IndyCar » 19 January 2012
Drivers get to grips with DW12 at Sebring
In separate wind tunnel testing work over at the Windshear facility in North Carolina, IndyCar officials were optimistic that the teething problems with the DW12's performance on ovals were close to being ironed out.
Last May, the old chassis had achieved speeds of over 227mph in qualifying trim at Indianapolis Motor Speedway; but tests of the new car at the 2.5-mile venue in November achieved an average lap speed of 215.6mph and exposed problems with both the weight distribution and the aerodynamics of the DW12 prototype on ovals.
"We then compared the production car [in the wind tunnel], which is slightly different from the prototype in terms of different mirrors, different rear wheel fairings, subtle differences in chassis construction and better integration of the Zylon [side intrusion] panels," explained IndyCar's vice president of technology Will Phillips. "Basically, by optimizing the aero set-up, re-balancing the car and then putting on some aero development parts, it showed that using a nominal assumed horsepower of 575 the car is capable of 225mph.
“Same test at same venue using an '11 car and '12 car, and that's the only data we're using to compare,” added Phillips. “It's about as clean as we can make it for a two-day test.”

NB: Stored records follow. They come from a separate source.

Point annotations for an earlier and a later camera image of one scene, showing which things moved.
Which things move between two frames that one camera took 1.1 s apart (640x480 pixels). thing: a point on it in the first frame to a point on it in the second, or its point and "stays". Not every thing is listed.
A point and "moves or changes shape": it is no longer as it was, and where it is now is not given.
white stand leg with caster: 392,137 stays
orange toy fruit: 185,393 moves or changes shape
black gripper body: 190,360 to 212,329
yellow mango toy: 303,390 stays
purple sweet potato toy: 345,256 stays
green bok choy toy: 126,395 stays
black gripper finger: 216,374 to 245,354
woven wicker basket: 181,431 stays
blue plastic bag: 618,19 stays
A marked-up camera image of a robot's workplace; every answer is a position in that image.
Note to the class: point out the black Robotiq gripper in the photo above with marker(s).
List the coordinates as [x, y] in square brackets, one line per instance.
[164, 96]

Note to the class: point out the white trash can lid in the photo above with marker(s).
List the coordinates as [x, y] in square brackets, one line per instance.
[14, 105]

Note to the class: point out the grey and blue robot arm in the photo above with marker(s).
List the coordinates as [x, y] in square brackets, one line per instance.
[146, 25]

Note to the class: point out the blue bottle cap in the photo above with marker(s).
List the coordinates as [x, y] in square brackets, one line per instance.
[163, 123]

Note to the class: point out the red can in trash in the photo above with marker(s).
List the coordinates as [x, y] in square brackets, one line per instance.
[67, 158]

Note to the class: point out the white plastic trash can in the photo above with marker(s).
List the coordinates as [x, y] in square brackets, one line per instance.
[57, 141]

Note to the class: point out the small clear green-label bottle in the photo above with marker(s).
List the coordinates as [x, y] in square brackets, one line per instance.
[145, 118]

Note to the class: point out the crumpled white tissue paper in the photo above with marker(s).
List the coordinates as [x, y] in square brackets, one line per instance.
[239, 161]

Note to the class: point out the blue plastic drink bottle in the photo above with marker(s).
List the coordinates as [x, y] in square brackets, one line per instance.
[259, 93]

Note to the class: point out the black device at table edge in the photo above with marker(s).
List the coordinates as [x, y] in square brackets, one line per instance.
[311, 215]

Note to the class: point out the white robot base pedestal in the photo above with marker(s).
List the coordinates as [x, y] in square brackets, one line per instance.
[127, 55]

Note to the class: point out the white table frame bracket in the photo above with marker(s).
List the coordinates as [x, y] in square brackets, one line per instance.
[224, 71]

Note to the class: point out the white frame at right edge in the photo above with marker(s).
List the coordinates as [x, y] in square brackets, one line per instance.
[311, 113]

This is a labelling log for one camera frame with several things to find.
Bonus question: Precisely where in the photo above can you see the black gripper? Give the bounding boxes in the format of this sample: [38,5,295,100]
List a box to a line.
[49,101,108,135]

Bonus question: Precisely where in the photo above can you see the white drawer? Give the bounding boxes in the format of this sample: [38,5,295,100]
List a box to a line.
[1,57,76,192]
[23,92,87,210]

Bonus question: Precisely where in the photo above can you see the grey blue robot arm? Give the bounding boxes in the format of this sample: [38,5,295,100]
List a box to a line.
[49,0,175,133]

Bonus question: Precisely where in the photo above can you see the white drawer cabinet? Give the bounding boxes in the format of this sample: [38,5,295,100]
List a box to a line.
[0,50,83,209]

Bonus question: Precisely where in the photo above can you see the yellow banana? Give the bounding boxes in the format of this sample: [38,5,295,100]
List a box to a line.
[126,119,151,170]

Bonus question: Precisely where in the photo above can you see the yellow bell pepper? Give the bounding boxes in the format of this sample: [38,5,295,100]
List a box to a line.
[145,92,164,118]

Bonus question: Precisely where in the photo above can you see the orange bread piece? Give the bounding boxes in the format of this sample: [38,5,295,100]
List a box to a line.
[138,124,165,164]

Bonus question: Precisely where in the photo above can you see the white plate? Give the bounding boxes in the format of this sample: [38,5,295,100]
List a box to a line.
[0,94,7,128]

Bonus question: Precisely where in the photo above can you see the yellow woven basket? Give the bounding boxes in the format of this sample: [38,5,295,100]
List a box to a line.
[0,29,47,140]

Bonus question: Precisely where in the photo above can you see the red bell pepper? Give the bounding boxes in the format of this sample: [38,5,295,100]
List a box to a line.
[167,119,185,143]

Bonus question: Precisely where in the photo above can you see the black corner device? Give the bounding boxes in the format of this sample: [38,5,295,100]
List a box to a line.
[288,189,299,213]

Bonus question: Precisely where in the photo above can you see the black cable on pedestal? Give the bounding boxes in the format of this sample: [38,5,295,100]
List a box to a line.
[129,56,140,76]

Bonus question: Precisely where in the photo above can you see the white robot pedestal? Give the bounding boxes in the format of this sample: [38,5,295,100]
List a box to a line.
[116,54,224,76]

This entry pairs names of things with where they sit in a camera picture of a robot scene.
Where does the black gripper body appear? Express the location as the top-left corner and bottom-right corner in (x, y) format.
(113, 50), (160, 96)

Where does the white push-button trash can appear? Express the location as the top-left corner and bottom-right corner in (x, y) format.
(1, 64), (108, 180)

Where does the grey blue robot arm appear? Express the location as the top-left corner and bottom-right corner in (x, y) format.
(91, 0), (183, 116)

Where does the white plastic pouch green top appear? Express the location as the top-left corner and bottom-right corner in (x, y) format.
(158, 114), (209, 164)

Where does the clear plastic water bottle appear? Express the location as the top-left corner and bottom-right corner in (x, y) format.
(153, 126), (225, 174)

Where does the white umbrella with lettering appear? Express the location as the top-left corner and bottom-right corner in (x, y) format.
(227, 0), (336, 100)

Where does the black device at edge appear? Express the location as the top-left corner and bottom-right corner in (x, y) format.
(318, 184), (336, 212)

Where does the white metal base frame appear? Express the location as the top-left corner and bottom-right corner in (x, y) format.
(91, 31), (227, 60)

Phillips pointed out that the production car was "more slippery" though the air than the prototype and that bespoke aero kits due to be phased in for 2013 will likely improve the car's speed still further given time.
"But it's not always about aerodynamics," he insisted. "You have to mechanically set the car up to drive it, so it's always a balance. Aerodynamically, we've proven that it can happen but we haven't proven mechanically that we can set the car up to go that speed yet.”
Back in Florida, the two days of road course testing at Sebring had also been distinguished by the first time that a Lotus-powered car had lined up on track alongside their Honda and Chevrolet counterparts, with Simona de Silvestro at the wheel of the HVM Racing car.
Having completed a two-day shakedown in private testing at Palm Beach International Raceway the previous week, HVM notched up a total distance of 870 miles over the combined four days of running in all. Unlike the Honda and Chevrolet teams, HVM is still primarily in engine development mode this week as a result of Lotus being the last engine manufacturer to sign up to enter IndyCar.
"I think it was really a good four days," said de Silvestro. "We ran a lot of miles. We did a lot of laps. I've never spent so much time in a race car."
HVM team boss Keith Wiggins appeared delighted with the progress that the team and engine supplier had made in the last week. “The engine ran flawlessly the whole time and it was everything you'd hope would happen for a first test. We're not up to full power and full boost, as you can understand. The engine went back to Lotus right after the test, they'll inspect it and then we'll get it back to test."